#### Exercise goal
Within the listing below, how many lines include the string "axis"? Reply with only the number.

#### Data excerpt

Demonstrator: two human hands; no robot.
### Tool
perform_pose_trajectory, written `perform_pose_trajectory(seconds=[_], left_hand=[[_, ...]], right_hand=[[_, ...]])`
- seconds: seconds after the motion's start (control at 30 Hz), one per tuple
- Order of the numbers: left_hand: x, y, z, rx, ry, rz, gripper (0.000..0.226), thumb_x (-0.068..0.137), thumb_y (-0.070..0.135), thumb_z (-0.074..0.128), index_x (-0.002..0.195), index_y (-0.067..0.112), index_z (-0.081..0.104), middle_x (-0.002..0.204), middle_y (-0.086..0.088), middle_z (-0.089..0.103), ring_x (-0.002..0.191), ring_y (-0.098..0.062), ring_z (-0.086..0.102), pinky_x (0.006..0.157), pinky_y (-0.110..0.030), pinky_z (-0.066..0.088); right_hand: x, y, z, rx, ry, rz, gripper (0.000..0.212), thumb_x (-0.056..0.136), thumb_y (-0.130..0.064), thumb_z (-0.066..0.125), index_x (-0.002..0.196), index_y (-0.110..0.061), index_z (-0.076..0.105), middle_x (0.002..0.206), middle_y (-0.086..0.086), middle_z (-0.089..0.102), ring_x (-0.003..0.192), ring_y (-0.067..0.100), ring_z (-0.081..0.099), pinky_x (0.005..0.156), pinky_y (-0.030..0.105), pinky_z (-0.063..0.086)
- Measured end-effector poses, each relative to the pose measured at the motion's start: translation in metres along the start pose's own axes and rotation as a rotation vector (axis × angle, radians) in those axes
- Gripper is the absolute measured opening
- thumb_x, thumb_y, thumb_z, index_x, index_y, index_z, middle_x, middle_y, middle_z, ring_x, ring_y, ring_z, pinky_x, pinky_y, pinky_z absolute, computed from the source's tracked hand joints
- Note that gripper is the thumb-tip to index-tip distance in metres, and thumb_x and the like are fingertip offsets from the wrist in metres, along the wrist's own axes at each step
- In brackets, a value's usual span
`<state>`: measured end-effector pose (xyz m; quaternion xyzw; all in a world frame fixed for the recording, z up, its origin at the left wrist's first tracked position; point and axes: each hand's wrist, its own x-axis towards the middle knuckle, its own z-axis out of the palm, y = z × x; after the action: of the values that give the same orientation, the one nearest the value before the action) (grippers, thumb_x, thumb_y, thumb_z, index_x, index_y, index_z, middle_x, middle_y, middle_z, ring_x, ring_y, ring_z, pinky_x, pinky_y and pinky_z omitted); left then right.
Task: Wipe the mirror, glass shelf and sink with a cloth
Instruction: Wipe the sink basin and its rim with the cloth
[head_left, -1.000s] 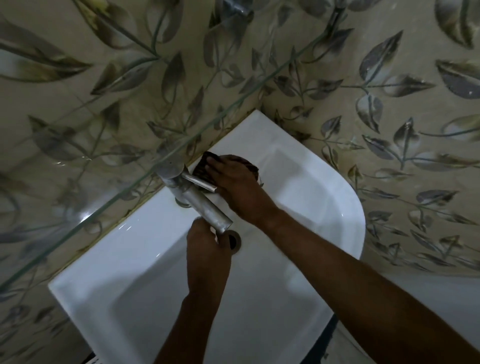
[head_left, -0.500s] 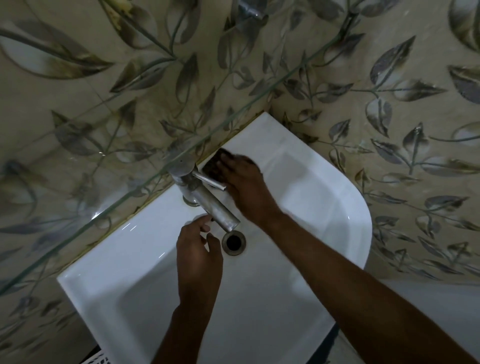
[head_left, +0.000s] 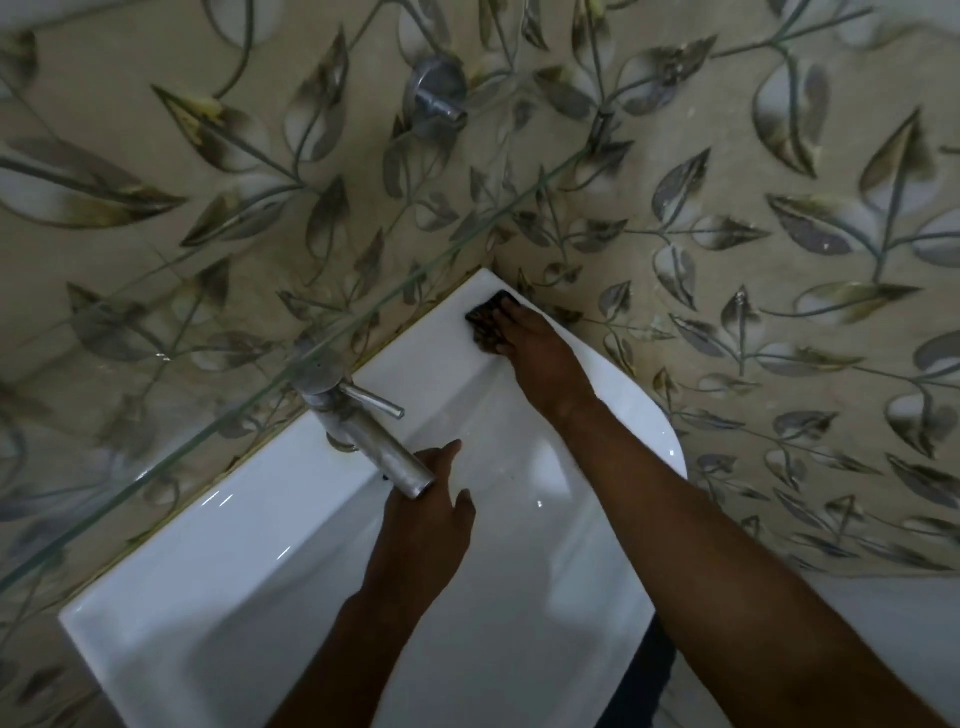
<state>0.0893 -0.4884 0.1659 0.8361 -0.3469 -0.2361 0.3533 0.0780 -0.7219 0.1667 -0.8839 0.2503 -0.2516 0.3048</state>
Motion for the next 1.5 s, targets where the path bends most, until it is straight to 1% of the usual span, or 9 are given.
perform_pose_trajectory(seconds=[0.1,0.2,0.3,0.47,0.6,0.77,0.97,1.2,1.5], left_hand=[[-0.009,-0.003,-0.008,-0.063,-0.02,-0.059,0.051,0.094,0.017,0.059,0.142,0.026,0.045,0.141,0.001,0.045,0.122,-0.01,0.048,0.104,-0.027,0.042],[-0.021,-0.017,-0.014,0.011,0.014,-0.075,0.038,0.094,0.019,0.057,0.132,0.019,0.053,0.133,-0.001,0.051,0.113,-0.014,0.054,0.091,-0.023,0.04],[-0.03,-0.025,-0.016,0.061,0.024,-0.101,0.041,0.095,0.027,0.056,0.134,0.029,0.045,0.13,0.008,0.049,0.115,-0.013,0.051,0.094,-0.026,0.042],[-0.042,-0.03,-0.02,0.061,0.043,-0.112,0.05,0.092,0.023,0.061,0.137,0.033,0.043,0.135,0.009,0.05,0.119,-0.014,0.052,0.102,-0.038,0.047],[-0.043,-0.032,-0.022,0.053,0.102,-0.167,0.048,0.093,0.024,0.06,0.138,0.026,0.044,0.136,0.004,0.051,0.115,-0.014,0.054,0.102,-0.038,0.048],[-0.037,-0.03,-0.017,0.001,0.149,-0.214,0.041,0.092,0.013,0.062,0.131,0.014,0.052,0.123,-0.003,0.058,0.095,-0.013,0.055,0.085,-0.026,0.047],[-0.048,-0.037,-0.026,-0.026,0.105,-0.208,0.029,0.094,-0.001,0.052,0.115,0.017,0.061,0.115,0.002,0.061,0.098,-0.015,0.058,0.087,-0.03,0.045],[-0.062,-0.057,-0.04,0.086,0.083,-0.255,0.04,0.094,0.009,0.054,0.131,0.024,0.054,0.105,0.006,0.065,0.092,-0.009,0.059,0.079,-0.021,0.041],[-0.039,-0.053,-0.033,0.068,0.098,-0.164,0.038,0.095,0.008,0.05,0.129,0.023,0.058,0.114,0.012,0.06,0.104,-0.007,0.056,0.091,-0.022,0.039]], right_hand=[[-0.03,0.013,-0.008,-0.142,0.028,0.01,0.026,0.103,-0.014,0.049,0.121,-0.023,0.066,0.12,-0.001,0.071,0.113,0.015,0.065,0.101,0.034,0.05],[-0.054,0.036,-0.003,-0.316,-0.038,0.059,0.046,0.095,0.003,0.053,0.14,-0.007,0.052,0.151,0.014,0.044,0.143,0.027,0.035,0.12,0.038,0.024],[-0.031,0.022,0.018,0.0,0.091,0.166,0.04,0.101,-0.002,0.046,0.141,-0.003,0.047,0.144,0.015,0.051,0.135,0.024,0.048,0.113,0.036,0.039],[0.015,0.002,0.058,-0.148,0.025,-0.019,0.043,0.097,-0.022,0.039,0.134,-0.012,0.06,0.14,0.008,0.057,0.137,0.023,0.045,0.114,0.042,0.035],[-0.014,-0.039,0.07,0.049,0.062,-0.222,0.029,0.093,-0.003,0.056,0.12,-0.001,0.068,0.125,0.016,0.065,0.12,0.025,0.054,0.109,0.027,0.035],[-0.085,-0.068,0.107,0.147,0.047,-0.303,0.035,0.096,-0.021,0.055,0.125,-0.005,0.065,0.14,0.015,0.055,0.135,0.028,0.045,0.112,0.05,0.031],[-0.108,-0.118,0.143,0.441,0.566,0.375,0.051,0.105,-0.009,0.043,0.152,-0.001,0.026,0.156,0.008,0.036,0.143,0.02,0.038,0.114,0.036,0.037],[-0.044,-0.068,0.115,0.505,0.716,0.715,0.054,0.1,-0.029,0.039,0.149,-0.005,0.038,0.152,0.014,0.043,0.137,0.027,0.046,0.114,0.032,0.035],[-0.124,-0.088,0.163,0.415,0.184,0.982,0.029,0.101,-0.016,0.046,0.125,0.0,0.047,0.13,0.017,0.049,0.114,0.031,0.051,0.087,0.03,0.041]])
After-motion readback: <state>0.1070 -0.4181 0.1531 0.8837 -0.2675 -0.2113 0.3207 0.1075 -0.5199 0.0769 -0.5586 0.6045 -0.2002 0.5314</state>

#### Written solution
2